_Work task_
Please start at the first line of the records beneath and quote each line exactly, ending with the line containing "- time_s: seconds".

Saved entries
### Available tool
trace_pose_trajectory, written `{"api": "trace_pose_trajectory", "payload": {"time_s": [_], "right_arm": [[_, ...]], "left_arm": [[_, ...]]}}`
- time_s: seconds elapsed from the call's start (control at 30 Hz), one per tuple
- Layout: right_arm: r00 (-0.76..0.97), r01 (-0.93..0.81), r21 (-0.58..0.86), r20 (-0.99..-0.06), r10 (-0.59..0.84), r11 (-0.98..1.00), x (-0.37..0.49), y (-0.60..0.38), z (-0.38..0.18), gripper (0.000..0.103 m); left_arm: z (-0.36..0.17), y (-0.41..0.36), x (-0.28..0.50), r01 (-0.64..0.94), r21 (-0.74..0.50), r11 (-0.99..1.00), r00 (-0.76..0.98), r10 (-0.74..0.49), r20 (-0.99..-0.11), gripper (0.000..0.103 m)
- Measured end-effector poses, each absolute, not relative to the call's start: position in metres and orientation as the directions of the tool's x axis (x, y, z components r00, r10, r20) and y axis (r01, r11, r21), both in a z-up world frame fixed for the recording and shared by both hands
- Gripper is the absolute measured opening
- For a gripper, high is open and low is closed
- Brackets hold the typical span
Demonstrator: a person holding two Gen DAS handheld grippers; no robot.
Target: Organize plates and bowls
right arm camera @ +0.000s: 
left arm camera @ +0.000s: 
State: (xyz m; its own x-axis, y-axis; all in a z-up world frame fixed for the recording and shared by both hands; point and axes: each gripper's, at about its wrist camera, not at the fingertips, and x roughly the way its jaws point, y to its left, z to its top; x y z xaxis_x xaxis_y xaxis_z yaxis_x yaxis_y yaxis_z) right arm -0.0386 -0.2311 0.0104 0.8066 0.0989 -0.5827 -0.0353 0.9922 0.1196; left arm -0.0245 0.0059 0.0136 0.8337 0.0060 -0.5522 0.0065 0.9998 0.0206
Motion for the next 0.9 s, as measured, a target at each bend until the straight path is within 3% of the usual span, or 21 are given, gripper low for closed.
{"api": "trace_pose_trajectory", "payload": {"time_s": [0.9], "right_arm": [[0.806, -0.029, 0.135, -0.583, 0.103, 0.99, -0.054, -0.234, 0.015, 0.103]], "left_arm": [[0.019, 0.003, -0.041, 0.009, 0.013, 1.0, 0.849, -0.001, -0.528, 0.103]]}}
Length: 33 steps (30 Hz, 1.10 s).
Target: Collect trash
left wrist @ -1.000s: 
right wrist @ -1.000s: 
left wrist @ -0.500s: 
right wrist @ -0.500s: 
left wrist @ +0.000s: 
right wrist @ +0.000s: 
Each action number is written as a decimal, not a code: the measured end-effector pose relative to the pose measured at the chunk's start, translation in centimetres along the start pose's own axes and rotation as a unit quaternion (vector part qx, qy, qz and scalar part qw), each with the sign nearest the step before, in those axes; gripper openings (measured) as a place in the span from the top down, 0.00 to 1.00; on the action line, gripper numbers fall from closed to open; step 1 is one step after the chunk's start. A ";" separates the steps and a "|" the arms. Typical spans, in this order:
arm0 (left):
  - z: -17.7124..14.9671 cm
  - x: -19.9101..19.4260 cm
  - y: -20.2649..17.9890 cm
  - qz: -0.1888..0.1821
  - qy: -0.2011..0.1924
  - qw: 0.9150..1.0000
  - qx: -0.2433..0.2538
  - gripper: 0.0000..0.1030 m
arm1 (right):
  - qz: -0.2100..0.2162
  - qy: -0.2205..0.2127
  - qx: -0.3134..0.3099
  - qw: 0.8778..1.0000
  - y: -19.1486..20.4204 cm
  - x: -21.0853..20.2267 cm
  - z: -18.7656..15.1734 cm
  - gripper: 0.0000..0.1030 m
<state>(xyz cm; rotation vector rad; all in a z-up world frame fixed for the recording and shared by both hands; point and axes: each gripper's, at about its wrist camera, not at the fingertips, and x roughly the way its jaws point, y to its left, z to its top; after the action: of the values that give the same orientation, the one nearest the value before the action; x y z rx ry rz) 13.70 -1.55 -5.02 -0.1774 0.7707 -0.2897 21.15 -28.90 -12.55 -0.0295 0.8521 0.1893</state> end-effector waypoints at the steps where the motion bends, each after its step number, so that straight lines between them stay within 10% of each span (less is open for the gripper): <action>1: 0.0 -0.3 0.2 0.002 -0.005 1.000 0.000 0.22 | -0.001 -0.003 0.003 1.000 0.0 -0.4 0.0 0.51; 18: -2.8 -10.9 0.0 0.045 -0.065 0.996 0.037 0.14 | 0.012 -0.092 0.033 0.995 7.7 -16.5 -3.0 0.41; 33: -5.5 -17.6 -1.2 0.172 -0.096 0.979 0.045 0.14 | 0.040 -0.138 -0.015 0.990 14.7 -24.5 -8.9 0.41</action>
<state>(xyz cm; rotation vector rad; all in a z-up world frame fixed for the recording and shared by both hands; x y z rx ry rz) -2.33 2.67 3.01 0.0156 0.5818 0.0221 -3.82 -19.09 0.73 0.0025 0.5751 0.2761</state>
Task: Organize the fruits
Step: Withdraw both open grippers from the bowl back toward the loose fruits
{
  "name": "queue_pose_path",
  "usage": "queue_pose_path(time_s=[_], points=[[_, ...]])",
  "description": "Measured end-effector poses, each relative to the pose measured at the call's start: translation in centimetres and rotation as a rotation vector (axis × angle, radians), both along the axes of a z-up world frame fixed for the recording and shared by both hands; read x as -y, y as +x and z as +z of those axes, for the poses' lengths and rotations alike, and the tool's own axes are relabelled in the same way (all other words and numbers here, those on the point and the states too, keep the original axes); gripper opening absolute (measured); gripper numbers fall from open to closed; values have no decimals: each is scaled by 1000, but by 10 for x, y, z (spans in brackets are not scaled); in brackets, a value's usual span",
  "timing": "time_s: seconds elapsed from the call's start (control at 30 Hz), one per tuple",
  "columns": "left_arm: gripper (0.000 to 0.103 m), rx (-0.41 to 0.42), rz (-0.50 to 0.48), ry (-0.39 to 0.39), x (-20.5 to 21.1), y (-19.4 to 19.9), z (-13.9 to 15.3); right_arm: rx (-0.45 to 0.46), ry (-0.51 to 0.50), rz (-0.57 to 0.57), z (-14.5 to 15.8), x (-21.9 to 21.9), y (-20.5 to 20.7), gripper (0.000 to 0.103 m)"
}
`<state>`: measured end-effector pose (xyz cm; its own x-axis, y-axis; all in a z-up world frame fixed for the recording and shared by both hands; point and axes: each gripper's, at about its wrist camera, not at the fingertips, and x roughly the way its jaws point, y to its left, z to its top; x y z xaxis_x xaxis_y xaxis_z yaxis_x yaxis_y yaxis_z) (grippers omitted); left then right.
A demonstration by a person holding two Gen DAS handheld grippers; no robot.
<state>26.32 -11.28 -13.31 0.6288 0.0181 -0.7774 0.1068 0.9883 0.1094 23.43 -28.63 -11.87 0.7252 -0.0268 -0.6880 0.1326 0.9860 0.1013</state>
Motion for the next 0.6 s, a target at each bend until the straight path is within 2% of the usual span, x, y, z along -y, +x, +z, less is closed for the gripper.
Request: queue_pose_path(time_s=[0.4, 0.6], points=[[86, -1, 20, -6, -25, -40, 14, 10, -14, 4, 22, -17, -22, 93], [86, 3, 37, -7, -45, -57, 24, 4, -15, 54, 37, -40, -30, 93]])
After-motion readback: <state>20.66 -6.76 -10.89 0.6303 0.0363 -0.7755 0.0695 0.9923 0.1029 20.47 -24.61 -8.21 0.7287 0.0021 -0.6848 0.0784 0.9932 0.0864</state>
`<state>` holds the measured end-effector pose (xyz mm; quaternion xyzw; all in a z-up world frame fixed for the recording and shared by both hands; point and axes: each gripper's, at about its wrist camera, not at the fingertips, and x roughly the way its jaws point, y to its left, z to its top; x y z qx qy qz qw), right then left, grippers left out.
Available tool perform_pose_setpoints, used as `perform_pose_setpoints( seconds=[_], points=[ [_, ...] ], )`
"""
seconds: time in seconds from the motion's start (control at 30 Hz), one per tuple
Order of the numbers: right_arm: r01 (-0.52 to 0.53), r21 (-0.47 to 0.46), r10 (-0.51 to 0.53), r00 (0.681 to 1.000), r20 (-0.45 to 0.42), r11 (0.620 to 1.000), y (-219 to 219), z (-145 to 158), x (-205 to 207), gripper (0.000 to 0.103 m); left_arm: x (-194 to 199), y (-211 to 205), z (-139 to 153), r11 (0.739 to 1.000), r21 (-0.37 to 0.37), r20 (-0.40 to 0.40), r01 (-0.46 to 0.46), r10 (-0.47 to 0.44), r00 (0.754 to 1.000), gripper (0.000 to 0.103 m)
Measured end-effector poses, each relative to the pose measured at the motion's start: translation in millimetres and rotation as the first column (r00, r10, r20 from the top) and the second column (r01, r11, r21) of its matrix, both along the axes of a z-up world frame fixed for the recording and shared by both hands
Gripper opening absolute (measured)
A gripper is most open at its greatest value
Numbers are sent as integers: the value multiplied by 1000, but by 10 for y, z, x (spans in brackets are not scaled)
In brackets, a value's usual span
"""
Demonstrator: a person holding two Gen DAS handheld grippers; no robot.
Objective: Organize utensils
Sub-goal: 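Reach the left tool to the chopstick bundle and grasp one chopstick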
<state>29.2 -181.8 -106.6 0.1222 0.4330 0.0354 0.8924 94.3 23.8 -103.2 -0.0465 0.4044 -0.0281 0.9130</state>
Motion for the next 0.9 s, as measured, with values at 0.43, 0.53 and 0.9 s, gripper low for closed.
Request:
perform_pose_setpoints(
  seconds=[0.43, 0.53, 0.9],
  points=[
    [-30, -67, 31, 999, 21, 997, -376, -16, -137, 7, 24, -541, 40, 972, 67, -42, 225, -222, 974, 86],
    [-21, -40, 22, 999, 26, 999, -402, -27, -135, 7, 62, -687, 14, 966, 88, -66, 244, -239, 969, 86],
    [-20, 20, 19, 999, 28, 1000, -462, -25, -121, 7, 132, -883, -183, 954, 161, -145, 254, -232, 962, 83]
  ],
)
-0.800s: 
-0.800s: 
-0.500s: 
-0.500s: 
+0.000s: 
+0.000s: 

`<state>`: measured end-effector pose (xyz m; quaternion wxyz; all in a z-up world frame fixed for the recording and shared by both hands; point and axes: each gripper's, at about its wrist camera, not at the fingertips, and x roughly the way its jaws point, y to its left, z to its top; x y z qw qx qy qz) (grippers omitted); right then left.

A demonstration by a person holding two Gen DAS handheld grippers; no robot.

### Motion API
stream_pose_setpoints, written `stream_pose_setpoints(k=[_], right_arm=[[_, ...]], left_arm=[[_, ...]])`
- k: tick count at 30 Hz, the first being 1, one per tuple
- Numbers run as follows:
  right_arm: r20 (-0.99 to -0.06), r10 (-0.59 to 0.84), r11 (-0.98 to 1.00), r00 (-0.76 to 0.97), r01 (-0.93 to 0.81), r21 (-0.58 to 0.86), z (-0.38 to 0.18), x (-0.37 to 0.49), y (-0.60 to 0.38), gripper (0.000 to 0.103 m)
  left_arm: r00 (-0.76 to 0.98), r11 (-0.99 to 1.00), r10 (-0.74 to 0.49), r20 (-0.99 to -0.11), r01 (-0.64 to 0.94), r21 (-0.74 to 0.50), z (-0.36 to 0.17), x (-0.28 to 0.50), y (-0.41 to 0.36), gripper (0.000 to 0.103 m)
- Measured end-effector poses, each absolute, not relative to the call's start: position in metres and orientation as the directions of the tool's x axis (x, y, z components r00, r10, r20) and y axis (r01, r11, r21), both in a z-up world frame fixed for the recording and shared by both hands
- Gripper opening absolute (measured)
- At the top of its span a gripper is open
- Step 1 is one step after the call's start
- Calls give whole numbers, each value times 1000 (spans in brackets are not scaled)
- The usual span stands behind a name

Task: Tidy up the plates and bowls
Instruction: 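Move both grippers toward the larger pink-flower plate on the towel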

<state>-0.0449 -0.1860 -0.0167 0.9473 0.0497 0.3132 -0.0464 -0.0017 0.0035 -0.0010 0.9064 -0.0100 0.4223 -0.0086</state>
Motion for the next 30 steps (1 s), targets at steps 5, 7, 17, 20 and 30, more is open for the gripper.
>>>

_Answer section_
### Available tool
trace_pose_trajectory, written `{"api": "trace_pose_trajectory", "payload": {"time_s": [_], "right_arm": [[_, ...]], "left_arm": [[_, ...]]}}`
- time_s: seconds elapsed from the call's start (control at 30 Hz), one per tuple

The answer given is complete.